In a recent review published in pharmaceuticalthe researchers documented various polymeric materials that can be used to synthesize micelles, which can then be used for targeted cancer therapy by conditioning micelles to respond to stimuli.
Targeted cancer therapy is one area that has received a lot of attention over the past year, as nanotechnology is now being used to deliver chemotherapy drugs directly to a tumor or cancer cells. Besides targeted drug delivery, other areas of health and medicine, such as immune system development, imaging, and diagnostics, have also advanced with the advent of nanotechnology. Medical regulatory authorities in the United States and various European countries have approved the use of polymeric micelles and liposomes for chemotherapy.
Polymeric micelles can be designed to release drugs only in response to a specific stimulus. Tumor microenvironments differ from those in healthy tissue. Microenvironmental differences include pH, concentration of reactive oxidant species, hypoxia, glutathione concentration, and overexpressed enzymes such as hyaluronidase and metalloproteinases. These differences in the microenvironment can be used to ensure selective drug release, thereby reducing systemic exposure to chemotherapy drugs.
Polymeric micelles have a hydrophilic polymeric outer layer that reduces nonspecific absorption and increases body circulation time. Also, the nanosize of the polymeric micelles facilitates these nanoparticles to infiltrate the tumor site in response to a specific stimulus.
However, while there has been extensive research on the catalytic response of polymeric micelles in cancer treatment, available polymeric materials for the synthesis of such designed micelles have not been documented in detail.
The critical micelle concentration (CMC) is the concentration at which amphiphilic polymers form ordered micelle structures in an aqueous environment. Various methods based on surface tension, fluorometry, light scattering, osmotic pressure, electrical conductivity, and surface flour resonance are used to determine the CMCs of different polymers.
Moreover, different types of microscopes, magnetic resonance spectroscopy, neutron, X-ray, and light scattering methods can be used to characterize the micelle structures composed of different polymers.
Several hydrophilic and hydrophobic polymers have been screened for the synthesis of polymer micelles. Hydrophilic polymers such as polyethylene glycol, polysaccharides and polysaccharides[N-(2-hydroxypropyl) methacrylamide]pHPMA has the advantage of being non-toxic and biocompatible. This, therefore, allows them to circulate in the blood, target specific tissues, and reduce inflammatory responses. However, polyethylene glycol is not biodegradable, while polysaccharides decompose at higher temperatures, and pHPMA has a complex synthesis process.
Polyacrylic acid and polyglutamic acids are pH sensitive, as well as biodegradable and biocompatible, but also have disadvantages such as poor mechanical stability and high production costs, respectively. The review discusses the advantages and disadvantages of various hydrophilic and hydrophobic polymers such as polyhistidine, polyethers and polyesters.
micelles for targeted drug delivery
The review provided detailed documentation of the different types of micelles used for targeted drug delivery based on the type of stimulation. These stimuli can either be present in the tumor microenvironment, such as conditions of hypoxia, low pH, or enzyme overexpression, or be external such as temperature, light, or localized magnetic fields.
Micelles synthesized with D-α-tocopherol acid polyethylene glycoloxinate, conjugated curcumin (HC), polyethylene glycol, and poly(ε-caprolactone) were used to design pH-sensitive micelles for targeted chemotherapy. Furthermore, polyethylene glycol and beta-cyclodextrin conjugates were used to design polymeric micelles targeting tissues with a high concentration of reactive oxidative species.
Other types of micelles discussed in the review included hypoxia-sensitive micelles that were made from various polymers, such as hydrophilic polysaccharides combined with curcumin and methoxyl-poly(ethylene glycol)-co-poly(nitroimidazole-aspartate).
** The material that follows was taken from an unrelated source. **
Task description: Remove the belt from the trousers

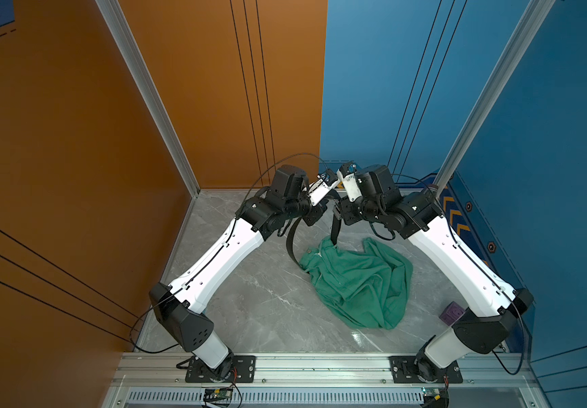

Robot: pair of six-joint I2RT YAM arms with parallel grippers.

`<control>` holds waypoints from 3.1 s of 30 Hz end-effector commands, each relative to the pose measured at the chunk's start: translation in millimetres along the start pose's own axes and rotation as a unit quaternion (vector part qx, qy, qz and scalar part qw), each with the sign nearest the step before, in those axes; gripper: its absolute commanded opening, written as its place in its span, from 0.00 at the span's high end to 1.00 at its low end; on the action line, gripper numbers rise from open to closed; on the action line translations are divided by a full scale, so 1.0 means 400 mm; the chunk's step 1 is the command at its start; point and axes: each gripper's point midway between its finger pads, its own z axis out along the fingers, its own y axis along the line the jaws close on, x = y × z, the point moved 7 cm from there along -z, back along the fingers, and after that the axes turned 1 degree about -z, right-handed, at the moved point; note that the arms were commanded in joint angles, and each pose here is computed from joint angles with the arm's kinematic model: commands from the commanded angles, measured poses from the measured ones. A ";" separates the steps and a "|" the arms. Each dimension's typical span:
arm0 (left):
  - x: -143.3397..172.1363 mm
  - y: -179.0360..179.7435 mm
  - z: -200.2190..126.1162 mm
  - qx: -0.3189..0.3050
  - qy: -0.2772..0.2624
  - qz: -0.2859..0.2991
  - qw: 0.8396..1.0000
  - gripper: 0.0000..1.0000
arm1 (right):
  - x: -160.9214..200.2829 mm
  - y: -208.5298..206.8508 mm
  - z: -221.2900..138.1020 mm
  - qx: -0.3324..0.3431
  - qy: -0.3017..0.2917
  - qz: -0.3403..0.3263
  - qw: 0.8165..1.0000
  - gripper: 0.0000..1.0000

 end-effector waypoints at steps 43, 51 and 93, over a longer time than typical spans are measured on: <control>-0.128 0.020 -0.149 0.027 -0.119 0.003 0.993 1.00 | 0.212 -0.112 0.260 0.007 0.116 0.099 0.988 0.88; -0.087 0.015 -0.094 0.035 -0.087 -0.012 0.995 1.00 | 0.164 -0.099 0.216 0.007 0.079 0.096 0.992 0.84; -0.011 0.039 -0.005 0.016 -0.026 -0.037 0.999 1.00 | -0.008 -0.082 -0.037 0.015 -0.045 0.076 0.996 0.50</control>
Another example includes enzyme-sensitive micelles composed of polyethylene glycol, glucose conjugates, and polyamidamine manifolds that respond to overexpression of metalloproteins.
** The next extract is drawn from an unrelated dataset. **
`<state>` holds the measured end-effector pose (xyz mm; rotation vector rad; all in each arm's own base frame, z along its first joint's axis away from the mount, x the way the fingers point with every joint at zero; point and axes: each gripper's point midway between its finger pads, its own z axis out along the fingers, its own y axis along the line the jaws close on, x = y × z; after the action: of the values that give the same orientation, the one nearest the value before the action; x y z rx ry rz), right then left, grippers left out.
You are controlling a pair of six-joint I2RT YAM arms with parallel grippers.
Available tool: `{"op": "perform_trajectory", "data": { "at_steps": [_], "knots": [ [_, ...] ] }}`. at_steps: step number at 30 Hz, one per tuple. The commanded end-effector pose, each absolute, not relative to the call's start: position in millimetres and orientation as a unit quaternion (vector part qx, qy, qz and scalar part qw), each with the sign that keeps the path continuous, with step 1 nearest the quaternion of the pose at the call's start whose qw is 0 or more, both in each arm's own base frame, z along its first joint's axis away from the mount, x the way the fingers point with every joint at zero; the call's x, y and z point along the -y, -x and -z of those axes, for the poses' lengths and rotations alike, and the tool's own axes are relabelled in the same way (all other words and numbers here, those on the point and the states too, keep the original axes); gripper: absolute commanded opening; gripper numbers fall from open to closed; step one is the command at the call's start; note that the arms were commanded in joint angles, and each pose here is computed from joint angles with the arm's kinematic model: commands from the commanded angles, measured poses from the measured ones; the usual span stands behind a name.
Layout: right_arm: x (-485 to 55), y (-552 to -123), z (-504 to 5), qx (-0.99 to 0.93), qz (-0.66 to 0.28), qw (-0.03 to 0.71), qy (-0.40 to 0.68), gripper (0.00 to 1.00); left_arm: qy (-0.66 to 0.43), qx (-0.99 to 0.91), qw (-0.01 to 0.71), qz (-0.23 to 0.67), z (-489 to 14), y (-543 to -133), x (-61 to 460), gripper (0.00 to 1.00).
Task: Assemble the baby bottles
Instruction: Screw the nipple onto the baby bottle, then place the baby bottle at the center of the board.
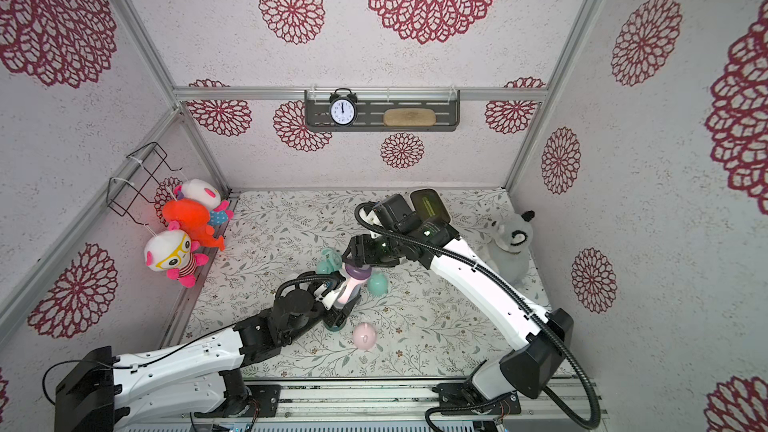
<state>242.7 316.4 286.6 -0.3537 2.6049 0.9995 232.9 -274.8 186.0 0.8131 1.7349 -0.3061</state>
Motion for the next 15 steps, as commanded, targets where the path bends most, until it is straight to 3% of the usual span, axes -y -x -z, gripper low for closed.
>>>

Thermosensitive micelles made from various polymers, including poly(N-isopropyl acrylamide), which release drugs at the tumor site based on temperature changes in the tumor environment were included in the review. In addition, the use of magnetite, magnesium oxide, and maghemite to create micelles sensitive to magnetic forces has also been included.
In addition, the authors discuss several clinical trials that evaluated the use of polymeric micelles sensitive to different stimuli in the treatment of cancer. Thus, the researchers provided a detailed explanation of the regulatory processes examining the efficacy and safety of drug delivery systems based on micro-nanoparticles.
Overall, this comprehensive review discussed the different types of polymeric materials available for the synthesis of stimuli-sensitive micelles for targeted drug delivery and the beneficial and disadvantageous properties of these materials.
Moreover, several clinical trials have been studied effectiveness Micellar-based drug delivery systems and regulatory considerations for testing the safety and efficacy of micellar polymeric drug delivery methods were also covered in the review.